# IBS Audio 100



## cherrypie09 (Jan 20, 2009)

Hi,Can anyone help me, perhaps marilyn.I have the IBS audio 100 cds, i am on day 79, i dont think they are doing much good, yes i relax when listening to them and i do sometimes fall asleep. But i thought that they would target more of the IBS symptoms, the cds do not mention much about the ibs itself and how to imagine things involving the ibs like i thought it would, how can something that is quite general hynotherapy, help ibs when the ibs is not directly involved with the imagary and thoughts.

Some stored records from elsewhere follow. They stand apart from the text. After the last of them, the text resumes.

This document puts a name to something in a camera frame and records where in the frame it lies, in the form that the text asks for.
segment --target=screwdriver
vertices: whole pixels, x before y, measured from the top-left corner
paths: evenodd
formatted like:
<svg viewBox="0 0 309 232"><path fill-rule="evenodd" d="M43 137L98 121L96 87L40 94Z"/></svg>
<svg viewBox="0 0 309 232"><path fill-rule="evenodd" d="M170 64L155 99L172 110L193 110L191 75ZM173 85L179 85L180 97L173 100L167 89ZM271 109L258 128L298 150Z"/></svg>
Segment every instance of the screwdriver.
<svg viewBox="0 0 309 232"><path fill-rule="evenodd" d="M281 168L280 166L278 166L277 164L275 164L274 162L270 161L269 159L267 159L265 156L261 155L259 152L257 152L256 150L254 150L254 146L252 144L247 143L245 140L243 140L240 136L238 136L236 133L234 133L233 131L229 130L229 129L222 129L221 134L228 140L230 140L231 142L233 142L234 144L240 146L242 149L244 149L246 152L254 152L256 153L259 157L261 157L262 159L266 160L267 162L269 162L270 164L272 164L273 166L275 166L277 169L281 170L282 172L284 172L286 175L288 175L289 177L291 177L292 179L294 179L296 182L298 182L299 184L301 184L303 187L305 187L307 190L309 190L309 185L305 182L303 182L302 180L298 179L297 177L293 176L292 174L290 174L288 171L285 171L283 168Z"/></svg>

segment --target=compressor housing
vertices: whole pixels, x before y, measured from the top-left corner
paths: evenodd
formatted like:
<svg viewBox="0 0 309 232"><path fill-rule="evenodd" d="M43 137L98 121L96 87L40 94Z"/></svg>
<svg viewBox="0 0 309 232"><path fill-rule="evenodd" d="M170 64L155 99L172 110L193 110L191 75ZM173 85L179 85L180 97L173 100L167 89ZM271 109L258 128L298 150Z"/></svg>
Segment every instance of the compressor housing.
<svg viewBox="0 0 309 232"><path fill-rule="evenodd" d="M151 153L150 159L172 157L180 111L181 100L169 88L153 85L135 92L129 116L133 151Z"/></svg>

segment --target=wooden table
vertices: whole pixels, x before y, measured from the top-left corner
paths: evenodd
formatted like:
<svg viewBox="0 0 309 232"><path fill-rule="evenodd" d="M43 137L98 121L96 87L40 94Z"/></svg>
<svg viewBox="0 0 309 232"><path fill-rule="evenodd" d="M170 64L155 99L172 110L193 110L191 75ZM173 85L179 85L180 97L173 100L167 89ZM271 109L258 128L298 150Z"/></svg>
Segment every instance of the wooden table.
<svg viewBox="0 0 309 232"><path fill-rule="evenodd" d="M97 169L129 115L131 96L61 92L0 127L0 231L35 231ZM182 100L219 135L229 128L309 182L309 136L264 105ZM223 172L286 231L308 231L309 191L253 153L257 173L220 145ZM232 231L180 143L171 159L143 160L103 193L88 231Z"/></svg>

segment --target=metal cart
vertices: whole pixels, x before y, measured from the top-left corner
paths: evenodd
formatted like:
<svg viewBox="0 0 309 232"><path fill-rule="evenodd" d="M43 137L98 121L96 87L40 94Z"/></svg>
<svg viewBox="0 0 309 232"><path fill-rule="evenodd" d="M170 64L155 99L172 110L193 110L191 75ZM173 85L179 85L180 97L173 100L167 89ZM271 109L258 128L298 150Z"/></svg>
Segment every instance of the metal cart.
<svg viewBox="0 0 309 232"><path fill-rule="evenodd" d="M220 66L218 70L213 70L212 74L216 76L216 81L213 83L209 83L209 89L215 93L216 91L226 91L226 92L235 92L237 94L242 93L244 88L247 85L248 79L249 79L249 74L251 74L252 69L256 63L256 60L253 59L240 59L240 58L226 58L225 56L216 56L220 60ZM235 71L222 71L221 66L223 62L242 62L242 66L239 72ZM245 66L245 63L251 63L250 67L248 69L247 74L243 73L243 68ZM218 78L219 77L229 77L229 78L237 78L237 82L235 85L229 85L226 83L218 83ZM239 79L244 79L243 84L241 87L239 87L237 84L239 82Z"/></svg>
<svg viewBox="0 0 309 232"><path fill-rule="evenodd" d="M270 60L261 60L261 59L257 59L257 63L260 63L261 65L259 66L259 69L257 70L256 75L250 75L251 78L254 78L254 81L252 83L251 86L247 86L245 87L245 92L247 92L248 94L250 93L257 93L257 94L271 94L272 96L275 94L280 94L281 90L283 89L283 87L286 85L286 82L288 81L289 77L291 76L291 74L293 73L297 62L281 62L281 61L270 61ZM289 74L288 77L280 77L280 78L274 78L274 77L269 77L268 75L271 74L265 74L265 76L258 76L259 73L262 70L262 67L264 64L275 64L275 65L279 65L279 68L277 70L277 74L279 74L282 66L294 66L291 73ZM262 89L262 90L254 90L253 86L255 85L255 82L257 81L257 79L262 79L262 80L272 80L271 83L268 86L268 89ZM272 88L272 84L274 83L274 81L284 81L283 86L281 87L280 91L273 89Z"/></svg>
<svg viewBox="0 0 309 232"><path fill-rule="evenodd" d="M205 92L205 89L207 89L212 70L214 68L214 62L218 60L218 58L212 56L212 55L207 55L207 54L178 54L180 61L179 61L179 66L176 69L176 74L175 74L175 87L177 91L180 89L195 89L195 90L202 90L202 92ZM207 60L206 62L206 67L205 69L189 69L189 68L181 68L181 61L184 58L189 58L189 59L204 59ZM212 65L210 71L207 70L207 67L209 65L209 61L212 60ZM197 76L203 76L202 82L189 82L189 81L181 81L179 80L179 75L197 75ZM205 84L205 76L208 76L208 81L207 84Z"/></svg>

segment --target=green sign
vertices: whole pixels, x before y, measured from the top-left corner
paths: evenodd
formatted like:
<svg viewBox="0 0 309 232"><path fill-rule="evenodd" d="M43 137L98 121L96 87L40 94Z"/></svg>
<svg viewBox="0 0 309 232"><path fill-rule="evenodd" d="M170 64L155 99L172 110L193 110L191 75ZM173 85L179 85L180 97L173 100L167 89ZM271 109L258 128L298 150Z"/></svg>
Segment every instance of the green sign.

Please help, and can i re listen a second time to them once i have finished to see if that would help. ?


----------



## idkwia (Feb 26, 2009)

Dear Cherrypie09, I also have the CDs but I am only on day 19. I have met Micahael Mahoney. I have also emailed him a few times and he has always responded. You are probably better off to email him your question. His email address is [email protected] and you need to put FAO: Michael Mahoney in the subject line.I would be very interested to know his answer when you get it so can you post it here please?


----------



## cookies4marilyn (Jun 30, 2000)

Hi Cherry - The imagery does address the IBS symptoms - especially session two - it is a process and everyone has a different time frame on their journey to feeling better. And while most people do find help, there are some that do not, as with any treatment method. Be sure to listen to the introduction again, and re-read your booklet - in there you will find the answers to your questions - You can re-listen to the program again after allowing a few weeks break - during the break you can listen to your favorite sessions if you wish as desired.You can also look at the FAQ on this forum as well as on the http://www.ibscds.com site and http://www.healthyaudio.com Since you are in England, you might put in a call to him or you can also email Mike as suggested. The reason we have the FAQ on this site and his site is that these questions are asked over and over - so you are not alone. Rest assured the imagery DOES directly address your IBS symptoms in the way that is best for you - you know what your specific symptoms are if you recall one of the imageries in session two - we cant give specifics here as everyone should be able to have a clean beginning to listening) but you will know that in that session your specific symptoms will be addressed by your subconscious mind because it knows them so well.I am in direct almost daily contact with Mike, so anything posted here and responded to is about the same as contacting him as well - though certainly, you can contact him always.idkwia - are you in the UK as well? Just curious as to where and when did you meet Mike?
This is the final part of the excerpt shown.